Data: Begin

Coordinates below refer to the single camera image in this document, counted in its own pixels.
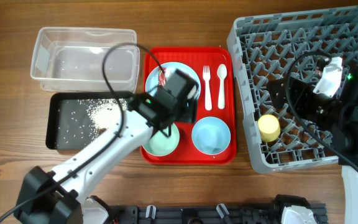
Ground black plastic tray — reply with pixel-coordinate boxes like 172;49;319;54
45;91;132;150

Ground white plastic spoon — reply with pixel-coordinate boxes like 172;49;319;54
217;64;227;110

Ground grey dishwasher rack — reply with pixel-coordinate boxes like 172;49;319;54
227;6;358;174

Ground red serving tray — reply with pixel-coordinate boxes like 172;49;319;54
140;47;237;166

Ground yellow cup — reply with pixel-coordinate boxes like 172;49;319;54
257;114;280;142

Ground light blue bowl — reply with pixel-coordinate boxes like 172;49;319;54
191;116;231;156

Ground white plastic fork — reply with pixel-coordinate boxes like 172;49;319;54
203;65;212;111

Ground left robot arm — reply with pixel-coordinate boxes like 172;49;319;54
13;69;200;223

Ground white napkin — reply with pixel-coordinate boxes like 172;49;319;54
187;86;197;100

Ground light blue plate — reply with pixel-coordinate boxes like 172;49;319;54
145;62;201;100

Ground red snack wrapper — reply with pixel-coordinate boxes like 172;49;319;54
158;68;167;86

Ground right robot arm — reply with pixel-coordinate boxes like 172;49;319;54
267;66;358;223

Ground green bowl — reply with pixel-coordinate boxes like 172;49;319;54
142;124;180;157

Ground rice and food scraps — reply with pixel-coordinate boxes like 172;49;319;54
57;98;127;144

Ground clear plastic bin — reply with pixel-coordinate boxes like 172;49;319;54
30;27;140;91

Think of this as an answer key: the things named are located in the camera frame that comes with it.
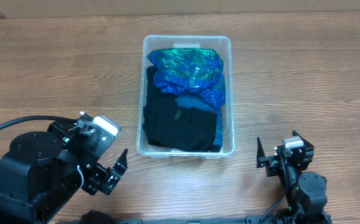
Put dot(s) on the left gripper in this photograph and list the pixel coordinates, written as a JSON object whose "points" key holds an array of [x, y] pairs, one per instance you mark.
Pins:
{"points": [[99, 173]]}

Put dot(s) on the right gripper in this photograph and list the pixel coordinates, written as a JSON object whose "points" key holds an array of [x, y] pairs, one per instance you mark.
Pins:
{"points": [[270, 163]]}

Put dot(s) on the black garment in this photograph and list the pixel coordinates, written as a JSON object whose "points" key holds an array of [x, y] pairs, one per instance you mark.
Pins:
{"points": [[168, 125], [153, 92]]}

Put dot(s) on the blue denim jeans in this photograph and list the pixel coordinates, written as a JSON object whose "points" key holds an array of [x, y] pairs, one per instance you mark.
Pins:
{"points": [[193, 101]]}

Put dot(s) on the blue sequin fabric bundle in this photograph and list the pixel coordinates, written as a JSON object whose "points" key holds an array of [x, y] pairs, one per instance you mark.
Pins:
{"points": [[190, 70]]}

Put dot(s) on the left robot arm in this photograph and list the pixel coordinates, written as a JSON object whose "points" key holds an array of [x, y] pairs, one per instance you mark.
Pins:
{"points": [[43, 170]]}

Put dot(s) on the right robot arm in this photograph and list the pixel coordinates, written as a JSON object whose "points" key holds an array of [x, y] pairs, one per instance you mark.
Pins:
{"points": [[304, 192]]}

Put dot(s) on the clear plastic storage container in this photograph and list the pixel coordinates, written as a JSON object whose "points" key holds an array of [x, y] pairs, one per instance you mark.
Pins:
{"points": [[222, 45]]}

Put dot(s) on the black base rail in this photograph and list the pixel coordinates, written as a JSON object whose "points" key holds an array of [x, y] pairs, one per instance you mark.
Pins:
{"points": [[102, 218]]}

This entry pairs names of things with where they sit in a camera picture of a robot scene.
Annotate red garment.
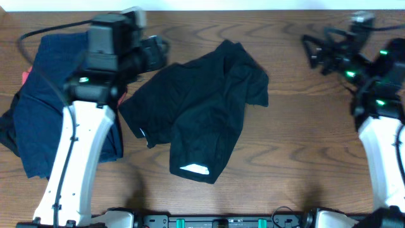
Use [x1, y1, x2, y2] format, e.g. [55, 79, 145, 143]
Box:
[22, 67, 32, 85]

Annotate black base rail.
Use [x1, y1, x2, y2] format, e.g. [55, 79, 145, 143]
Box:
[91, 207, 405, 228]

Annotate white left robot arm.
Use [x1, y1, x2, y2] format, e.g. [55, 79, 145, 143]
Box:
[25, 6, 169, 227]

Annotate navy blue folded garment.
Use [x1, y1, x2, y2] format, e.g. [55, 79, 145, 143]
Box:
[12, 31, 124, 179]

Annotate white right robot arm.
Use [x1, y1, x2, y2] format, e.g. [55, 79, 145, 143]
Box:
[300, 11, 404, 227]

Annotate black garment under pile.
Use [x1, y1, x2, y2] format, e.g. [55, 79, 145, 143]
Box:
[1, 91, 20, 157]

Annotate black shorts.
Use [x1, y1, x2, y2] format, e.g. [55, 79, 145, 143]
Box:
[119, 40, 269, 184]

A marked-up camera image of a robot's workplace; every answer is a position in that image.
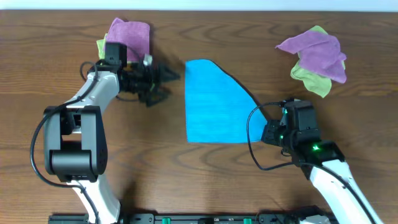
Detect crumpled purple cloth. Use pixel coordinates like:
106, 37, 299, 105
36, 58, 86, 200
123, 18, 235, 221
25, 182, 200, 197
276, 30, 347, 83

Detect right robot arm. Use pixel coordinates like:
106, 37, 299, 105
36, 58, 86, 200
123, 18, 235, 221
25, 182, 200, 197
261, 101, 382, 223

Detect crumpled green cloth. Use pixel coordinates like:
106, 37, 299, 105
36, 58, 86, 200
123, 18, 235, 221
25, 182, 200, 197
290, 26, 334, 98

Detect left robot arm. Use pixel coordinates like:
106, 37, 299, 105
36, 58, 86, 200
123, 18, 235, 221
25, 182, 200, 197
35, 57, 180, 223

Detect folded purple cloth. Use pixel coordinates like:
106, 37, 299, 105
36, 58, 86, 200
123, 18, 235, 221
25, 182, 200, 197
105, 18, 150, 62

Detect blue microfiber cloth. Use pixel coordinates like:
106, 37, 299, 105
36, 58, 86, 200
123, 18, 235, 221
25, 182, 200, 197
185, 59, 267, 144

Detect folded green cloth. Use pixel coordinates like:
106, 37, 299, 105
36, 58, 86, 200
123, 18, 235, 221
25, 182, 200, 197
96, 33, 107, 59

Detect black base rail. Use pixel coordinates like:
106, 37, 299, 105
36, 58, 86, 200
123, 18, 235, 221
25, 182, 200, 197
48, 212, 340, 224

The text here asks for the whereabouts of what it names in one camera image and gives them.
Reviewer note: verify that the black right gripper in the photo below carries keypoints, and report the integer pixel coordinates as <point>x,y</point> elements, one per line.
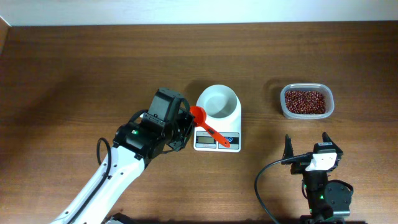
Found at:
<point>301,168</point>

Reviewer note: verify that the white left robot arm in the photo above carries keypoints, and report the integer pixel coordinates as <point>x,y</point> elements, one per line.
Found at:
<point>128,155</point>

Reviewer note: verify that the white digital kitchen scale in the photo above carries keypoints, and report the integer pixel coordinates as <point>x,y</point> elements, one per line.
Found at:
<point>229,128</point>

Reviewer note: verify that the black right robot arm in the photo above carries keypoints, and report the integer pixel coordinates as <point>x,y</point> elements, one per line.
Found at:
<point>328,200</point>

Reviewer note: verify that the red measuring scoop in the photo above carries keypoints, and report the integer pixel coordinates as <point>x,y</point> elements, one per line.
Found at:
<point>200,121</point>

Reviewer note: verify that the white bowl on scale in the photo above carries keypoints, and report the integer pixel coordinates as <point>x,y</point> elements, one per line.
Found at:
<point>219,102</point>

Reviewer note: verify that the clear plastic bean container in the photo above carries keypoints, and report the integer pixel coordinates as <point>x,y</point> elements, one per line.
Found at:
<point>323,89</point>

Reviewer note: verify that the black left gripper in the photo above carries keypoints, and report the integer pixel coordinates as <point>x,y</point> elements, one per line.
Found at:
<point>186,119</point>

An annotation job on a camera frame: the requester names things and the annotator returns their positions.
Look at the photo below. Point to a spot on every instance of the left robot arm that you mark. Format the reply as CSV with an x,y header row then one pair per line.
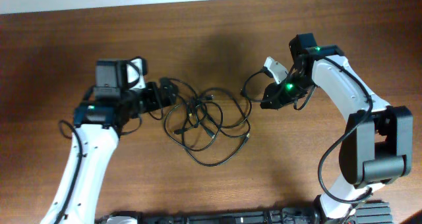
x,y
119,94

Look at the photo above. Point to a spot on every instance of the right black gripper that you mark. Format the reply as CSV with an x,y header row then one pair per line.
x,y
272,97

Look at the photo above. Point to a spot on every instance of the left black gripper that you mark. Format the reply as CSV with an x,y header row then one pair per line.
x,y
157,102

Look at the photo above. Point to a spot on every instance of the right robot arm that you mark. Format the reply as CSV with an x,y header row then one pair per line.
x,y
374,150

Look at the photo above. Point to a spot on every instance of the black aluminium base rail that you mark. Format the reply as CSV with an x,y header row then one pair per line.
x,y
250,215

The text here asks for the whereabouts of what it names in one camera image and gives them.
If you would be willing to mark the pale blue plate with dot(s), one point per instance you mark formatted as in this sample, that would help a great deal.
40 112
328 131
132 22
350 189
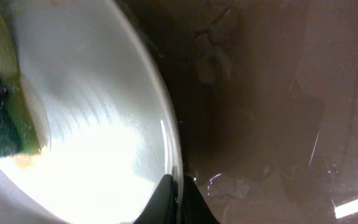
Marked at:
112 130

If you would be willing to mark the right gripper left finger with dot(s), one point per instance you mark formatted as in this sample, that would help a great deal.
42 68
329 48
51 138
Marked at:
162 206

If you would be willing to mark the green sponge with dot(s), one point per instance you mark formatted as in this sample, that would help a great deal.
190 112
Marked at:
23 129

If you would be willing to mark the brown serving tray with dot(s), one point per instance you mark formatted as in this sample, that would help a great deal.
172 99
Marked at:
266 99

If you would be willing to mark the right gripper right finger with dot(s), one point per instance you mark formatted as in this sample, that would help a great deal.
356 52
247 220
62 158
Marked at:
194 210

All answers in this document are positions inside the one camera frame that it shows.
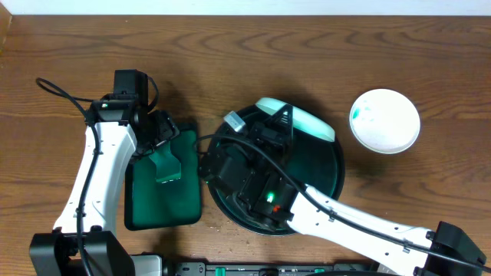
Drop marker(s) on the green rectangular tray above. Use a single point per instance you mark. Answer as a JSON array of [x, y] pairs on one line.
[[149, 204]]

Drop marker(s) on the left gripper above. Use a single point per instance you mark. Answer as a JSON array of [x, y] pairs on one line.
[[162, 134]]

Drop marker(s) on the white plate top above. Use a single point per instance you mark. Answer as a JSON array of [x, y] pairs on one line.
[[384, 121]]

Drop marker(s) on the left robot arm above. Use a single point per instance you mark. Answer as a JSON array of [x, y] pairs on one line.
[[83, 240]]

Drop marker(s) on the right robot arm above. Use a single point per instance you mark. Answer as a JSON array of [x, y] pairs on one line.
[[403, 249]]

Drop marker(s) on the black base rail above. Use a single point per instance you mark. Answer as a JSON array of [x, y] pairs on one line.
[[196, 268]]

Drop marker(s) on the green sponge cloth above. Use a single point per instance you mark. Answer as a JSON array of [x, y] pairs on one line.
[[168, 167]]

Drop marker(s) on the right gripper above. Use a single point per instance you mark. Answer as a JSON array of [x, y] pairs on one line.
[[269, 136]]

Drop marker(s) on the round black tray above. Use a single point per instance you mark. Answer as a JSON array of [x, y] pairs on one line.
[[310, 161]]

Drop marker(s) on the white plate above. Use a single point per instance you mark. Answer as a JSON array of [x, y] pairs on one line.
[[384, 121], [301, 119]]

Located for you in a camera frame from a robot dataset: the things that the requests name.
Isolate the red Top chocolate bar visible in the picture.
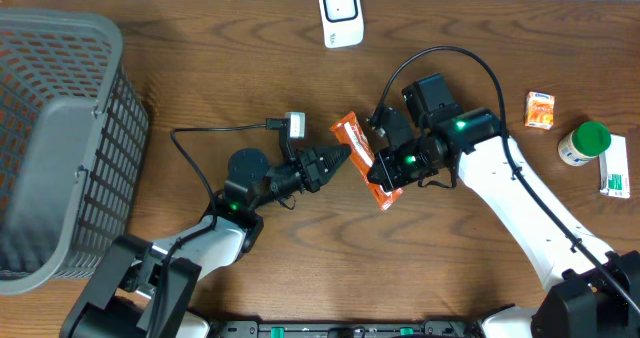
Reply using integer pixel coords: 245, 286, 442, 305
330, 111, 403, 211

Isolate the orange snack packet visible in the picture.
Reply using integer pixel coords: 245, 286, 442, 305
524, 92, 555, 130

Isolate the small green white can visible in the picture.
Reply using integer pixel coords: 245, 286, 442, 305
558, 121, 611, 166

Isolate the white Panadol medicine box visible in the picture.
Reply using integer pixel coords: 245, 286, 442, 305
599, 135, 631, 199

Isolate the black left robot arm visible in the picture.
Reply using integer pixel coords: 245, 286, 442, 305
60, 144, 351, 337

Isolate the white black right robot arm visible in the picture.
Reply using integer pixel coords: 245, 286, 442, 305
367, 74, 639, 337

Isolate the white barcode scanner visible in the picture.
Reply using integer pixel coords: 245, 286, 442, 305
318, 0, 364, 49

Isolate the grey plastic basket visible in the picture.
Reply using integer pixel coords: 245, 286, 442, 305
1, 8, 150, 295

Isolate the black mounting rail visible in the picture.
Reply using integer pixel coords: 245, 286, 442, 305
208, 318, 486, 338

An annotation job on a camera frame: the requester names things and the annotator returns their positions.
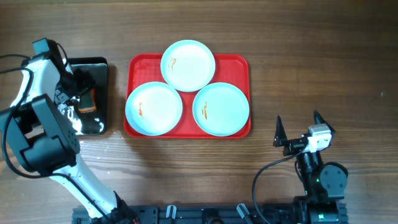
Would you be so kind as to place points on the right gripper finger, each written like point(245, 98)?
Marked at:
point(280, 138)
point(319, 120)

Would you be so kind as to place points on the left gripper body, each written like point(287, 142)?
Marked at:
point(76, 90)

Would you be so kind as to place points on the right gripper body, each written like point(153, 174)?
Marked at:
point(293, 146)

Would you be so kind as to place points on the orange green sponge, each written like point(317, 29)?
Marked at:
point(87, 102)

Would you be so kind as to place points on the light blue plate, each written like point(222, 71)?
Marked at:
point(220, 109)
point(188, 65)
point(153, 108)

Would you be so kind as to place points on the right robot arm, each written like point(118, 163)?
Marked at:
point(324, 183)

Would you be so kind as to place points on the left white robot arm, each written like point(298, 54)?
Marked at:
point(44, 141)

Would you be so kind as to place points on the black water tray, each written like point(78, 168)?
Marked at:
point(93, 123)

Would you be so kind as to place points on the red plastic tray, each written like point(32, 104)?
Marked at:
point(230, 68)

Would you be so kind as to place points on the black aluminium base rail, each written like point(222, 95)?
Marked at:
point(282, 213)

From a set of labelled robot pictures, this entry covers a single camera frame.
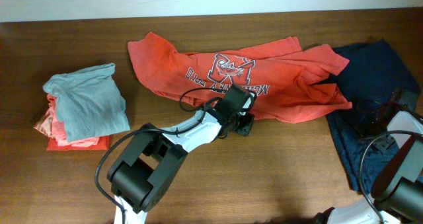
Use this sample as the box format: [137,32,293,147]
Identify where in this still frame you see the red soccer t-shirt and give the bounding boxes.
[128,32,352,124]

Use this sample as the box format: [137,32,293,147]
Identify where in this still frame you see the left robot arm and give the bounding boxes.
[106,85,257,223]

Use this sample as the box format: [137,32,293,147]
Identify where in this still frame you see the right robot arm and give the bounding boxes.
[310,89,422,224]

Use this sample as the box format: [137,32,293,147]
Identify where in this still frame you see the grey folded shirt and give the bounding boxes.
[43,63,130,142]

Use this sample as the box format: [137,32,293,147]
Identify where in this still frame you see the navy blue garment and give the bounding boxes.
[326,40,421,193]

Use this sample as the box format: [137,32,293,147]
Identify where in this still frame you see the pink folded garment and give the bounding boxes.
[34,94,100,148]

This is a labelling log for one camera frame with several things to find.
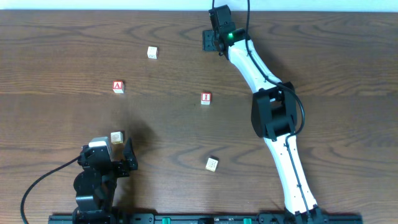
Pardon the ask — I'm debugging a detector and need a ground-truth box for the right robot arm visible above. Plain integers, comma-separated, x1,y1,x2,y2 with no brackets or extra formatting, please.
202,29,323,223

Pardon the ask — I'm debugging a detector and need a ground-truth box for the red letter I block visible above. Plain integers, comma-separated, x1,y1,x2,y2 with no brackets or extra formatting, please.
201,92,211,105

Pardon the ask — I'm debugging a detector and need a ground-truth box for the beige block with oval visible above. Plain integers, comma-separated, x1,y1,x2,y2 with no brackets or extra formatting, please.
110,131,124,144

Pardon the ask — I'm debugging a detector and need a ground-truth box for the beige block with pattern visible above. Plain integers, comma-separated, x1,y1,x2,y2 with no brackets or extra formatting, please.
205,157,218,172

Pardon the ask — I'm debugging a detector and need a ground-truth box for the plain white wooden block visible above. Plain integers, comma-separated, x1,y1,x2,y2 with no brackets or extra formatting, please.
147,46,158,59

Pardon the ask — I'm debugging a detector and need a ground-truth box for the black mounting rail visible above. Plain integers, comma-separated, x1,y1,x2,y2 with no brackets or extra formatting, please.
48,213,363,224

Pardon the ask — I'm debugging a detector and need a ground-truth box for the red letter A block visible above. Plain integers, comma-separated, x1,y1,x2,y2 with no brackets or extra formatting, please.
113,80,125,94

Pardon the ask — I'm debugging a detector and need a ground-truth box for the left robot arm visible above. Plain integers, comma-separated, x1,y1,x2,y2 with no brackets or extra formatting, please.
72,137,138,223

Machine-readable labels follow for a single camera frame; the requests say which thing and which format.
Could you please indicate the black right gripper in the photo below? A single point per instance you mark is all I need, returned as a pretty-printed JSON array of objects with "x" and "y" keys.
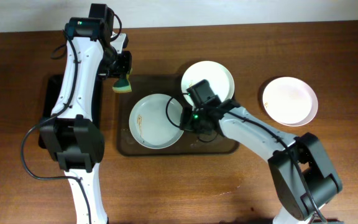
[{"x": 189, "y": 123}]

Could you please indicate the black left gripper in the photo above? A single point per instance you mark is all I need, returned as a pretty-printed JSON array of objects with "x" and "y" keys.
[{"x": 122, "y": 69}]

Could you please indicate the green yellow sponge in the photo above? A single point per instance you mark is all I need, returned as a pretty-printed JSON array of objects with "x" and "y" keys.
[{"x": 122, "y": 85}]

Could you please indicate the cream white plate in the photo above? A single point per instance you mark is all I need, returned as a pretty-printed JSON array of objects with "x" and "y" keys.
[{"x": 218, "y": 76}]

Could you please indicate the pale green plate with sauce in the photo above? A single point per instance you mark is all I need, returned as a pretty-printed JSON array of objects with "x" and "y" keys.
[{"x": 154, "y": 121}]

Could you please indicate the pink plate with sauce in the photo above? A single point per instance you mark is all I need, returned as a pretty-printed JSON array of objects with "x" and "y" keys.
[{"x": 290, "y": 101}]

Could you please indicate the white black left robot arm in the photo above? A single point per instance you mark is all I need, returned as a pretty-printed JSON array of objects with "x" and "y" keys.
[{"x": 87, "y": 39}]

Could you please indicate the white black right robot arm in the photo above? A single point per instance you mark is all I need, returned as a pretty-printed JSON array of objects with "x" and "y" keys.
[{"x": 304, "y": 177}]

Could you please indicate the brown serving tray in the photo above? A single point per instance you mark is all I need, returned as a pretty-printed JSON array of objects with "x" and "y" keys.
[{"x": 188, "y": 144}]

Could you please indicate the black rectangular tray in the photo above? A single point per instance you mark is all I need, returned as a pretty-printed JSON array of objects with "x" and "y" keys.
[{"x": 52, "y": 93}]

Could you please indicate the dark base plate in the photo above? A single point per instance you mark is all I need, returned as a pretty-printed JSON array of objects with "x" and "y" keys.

Data: End

Look over the entries above. Copy every line that contains the word "Isolate".

Isolate the red Top chocolate bar visible in the picture.
Isolate the orange snack packet visible in the picture.
Isolate the small green white can visible in the picture.
Isolate the white Panadol medicine box visible in the picture.
Isolate the black left robot arm visible in the picture.
Isolate the white black right robot arm visible in the picture.
Isolate the white barcode scanner visible in the picture.
Isolate the grey plastic basket visible in the picture.
Isolate the black mounting rail visible in the picture.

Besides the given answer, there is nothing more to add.